7 In the twelfth year of King Xerxes' reign, Haman ordered the lots to be cast to find out the right day and month to destroy the Jews, all in a single day. The fourteenth day of the month of Adar was the date chosen.
8 So Haman told the king, "There is a certain race of people scattered among the nations all over your empire. They observe customs that are not like those of any other people. Moreover, they do not obey the laws of the empire, so it is not in your best interests to tolerate them.
9 If it please Your Majesty, issue a decree that they are to be put to death. If you do this, I promise to put 375 tons of silver into the royal treasury."
10 The king took off his ring, which was used to stamp official proclamations, and gave it to Haman to seal the decree that was to be written against the Jews.
11 The king told him, "Keep the money, and do whatever you want with that race of people."
12 So on the thirteenth day of the first month, Haman called the king's secretaries and dictated a proclamation to be translated into every language in the empire and to be sent to all the rulers and governors.
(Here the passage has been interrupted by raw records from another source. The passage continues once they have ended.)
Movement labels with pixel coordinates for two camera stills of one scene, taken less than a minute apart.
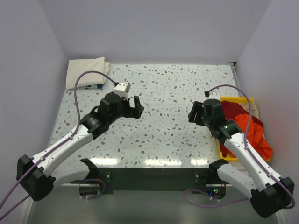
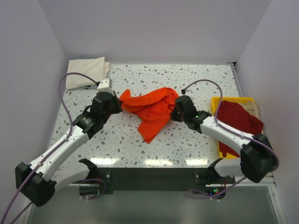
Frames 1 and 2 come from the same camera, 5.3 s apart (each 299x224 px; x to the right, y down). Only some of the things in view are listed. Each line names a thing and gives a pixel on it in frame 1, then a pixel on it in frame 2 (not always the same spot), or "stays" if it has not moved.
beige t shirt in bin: x=255 y=111 stays
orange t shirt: x=255 y=136 to x=153 y=109
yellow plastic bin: x=221 y=157 stays
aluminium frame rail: x=232 y=65 stays
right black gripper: x=197 y=108 to x=174 y=115
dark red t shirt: x=231 y=110 stays
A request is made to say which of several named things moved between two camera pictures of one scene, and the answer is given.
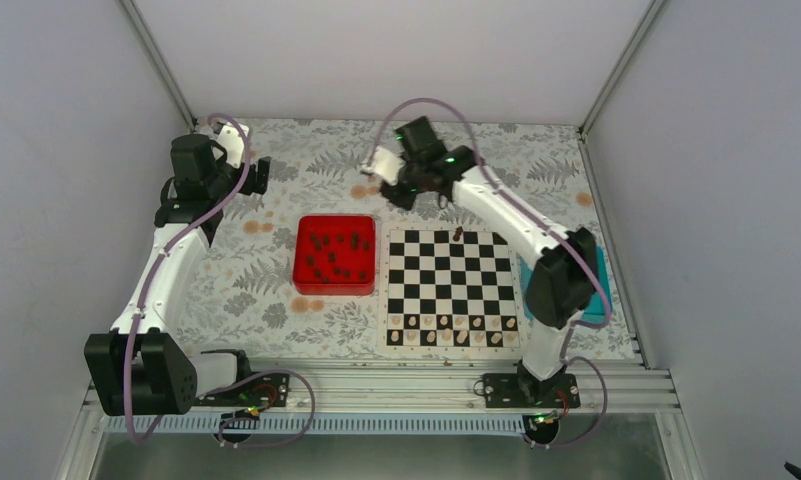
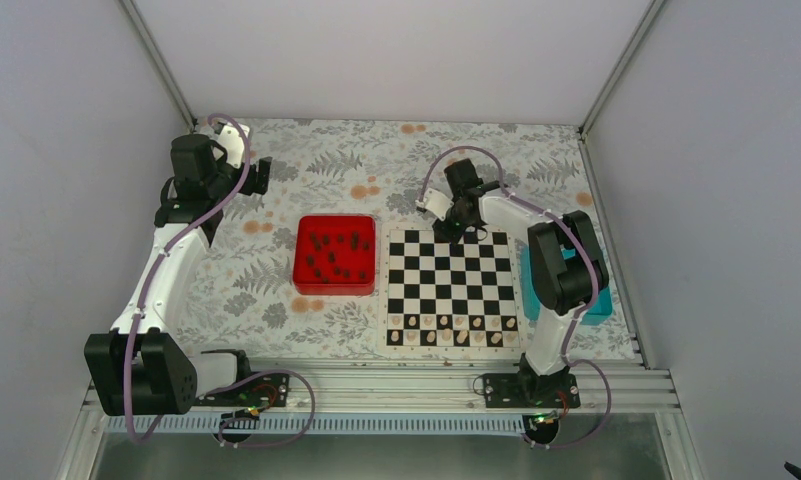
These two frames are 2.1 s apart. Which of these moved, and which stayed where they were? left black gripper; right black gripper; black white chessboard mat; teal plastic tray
Moved: right black gripper
Stayed: left black gripper; teal plastic tray; black white chessboard mat
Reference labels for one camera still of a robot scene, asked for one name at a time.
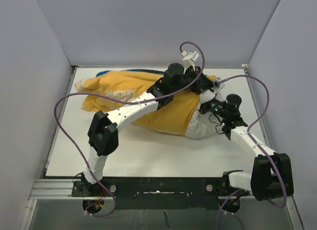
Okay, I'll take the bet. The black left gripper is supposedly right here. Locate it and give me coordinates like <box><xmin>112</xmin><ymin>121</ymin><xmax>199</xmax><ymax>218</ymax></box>
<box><xmin>172</xmin><ymin>66</ymin><xmax>213</xmax><ymax>94</ymax></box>

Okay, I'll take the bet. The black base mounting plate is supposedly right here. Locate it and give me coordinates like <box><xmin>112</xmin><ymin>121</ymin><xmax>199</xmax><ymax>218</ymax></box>
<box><xmin>71</xmin><ymin>173</ymin><xmax>250</xmax><ymax>217</ymax></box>

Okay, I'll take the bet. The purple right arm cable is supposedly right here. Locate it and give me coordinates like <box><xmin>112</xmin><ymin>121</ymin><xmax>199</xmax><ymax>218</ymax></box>
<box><xmin>215</xmin><ymin>75</ymin><xmax>288</xmax><ymax>230</ymax></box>

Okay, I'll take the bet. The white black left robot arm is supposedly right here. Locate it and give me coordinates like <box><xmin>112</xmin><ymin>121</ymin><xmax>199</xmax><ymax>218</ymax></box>
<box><xmin>76</xmin><ymin>63</ymin><xmax>216</xmax><ymax>196</ymax></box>

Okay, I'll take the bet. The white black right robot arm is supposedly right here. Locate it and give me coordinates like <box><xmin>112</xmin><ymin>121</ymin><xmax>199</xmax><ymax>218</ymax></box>
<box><xmin>199</xmin><ymin>94</ymin><xmax>294</xmax><ymax>201</ymax></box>

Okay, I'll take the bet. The aluminium frame rail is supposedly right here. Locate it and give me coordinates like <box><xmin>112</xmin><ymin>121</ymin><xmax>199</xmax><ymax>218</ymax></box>
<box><xmin>21</xmin><ymin>178</ymin><xmax>303</xmax><ymax>230</ymax></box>

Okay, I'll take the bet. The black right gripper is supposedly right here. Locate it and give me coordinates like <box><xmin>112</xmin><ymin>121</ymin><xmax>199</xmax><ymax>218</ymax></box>
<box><xmin>186</xmin><ymin>90</ymin><xmax>228</xmax><ymax>119</ymax></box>

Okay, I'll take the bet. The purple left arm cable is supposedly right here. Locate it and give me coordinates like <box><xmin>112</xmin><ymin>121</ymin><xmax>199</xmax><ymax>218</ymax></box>
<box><xmin>53</xmin><ymin>41</ymin><xmax>206</xmax><ymax>218</ymax></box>

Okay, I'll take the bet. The white pillow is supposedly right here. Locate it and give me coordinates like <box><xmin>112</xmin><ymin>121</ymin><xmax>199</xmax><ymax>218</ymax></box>
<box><xmin>184</xmin><ymin>91</ymin><xmax>216</xmax><ymax>139</ymax></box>

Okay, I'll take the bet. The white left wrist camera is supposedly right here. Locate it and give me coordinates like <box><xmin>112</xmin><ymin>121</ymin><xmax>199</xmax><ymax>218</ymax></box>
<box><xmin>181</xmin><ymin>51</ymin><xmax>199</xmax><ymax>68</ymax></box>

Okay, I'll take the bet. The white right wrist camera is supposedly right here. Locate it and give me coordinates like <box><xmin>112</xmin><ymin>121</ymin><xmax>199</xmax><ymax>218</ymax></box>
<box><xmin>211</xmin><ymin>77</ymin><xmax>225</xmax><ymax>94</ymax></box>

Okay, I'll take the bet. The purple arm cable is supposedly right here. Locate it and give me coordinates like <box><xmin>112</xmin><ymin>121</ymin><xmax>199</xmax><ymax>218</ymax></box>
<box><xmin>215</xmin><ymin>75</ymin><xmax>288</xmax><ymax>230</ymax></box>
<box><xmin>53</xmin><ymin>41</ymin><xmax>206</xmax><ymax>218</ymax></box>

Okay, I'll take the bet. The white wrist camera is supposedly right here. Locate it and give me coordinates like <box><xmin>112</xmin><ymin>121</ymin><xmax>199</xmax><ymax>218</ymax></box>
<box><xmin>211</xmin><ymin>77</ymin><xmax>225</xmax><ymax>94</ymax></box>
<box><xmin>181</xmin><ymin>51</ymin><xmax>199</xmax><ymax>68</ymax></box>

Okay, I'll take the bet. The blue yellow Mickey pillowcase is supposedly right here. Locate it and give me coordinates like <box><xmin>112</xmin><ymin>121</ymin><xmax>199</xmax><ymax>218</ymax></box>
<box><xmin>74</xmin><ymin>68</ymin><xmax>218</xmax><ymax>136</ymax></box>

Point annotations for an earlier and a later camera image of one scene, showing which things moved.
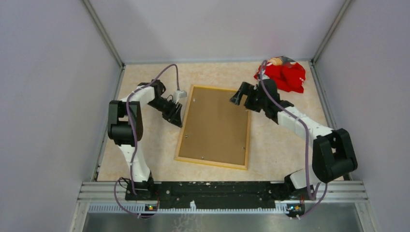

It was issued in the name of King Xerxes and sent to all the 127 provinces, which stretched from India to Ethiopia.
13 Runners took this proclamation to every province of the empire. It contained the instructions that on a single day in the twelfth month, the month of Adar, all Jews were to be killed and their belongings confiscated.

Footnotes 2

  • [a]. [Greek] Ethiopia: [Ethiopia is the name given in Graeco-Roman times to the extensive territory south of the First Cataract of the Nile River. Cush was the ancient (Hebrew) name of this region which included within its borders most of modern Sudan and some of present-day Ethiopia (Abyssinia).]